The surge of mothers crossing the Mexican border last summer with their children, but without permission, sorely tested the federal government's immigration detention system. Immigration and Customs Enforcement officials then exacerbated the problem by detaining hundreds of them as an example to others of what would happen if they made the same dangerous trip from Central America to the United States.

It is unconscionable to imprison children simply because their mothers are trying to find a better life for them.

A federal judge this year rightly ordered the government to stop using detention as a deterrent, and the government ended the practice. Still, and even though the flow across the border has ebbed, ICE holds upward of 1,400 mothers and children in three detention centers while investigators determine whether they have sufficient grounds to seek permission to stay. U.S. District Court Judge Dolly M. Gee ruled last month that detaining those children in what she found to be "deplorable" conditions violated the 1997 Flores vs.

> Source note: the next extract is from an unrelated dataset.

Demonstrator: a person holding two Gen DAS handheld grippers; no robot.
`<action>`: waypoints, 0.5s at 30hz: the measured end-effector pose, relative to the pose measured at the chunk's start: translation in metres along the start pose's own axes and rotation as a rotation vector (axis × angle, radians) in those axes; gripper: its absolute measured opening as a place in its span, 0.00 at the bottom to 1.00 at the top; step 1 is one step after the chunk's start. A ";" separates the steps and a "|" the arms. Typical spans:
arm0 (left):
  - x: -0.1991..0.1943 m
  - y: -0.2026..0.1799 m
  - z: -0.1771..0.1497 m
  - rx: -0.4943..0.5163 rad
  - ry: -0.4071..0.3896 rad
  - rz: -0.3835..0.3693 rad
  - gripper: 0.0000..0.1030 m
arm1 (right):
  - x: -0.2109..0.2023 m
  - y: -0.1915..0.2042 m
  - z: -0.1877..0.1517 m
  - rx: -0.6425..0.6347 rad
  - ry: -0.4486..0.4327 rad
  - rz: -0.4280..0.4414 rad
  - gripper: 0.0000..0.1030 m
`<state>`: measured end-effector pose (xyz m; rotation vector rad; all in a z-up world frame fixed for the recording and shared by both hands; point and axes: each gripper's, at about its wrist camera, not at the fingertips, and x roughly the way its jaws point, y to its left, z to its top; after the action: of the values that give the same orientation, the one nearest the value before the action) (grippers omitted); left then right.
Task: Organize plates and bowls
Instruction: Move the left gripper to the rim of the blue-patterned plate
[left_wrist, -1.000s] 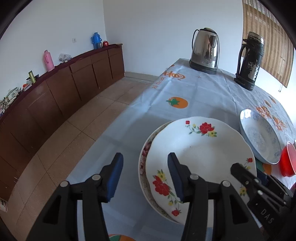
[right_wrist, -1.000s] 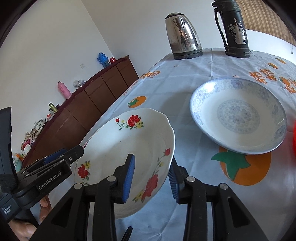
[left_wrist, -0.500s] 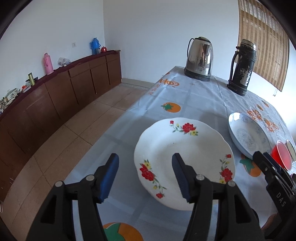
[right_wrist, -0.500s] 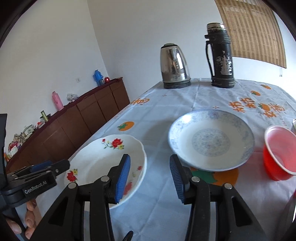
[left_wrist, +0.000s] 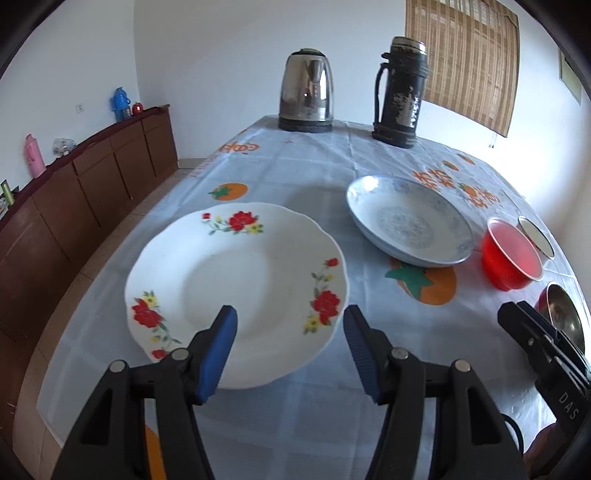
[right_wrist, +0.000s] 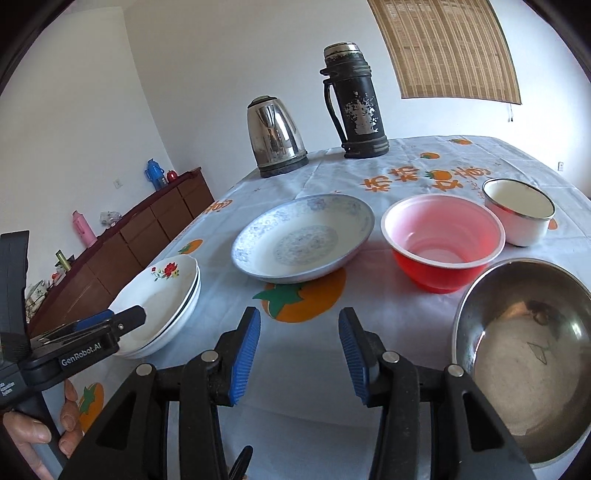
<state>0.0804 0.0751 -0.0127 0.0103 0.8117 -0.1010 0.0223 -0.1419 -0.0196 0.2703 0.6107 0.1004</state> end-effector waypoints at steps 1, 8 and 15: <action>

Meese settlement, in which the government agreed to hold detained minors in nonprison settings licensed to care for children.

Gee made the right call; it is unconscionable to imprison children simply because their mothers are trying to find a better life for them. The government, which argues that it has improved conditions in the detention centers, last week asked Gee to reconsider her ruling. She shouldn't. What's more, the government should stop defending this indefensible practice and find smarter, more humane ways to house those seeking legal permission to remain in the country.

As we've noted before, the government has the right and duty to determine who enters the country. But it should not treat as suspected criminals those who are lawfully seeking asylum or other permission to stay. The government should be able to detain unlawful immigrants it believes pose a risk to public safety. It also has an interest in ensuring that those seeking asylum show up for their hearings. But detention should be a last resort, especially given the available alternatives, including electronic monitoring and reliance on immigration support agencies and pro bono legal services experienced in getting their clients to court.

The government told Gee that it was converting its three family detention centers into immigrant processing centers and that the conditions she rejected have been improved. Immigrant advocates argue that little, in fact, has changed. The government also suggests, unpersuasively, that releasing the mothers and children pending hearings would incentivize more illegal immigration.

Few argue that illegal immigration isn't a problem. But incarcerating minors who have broken no criminal codes isn't the solution.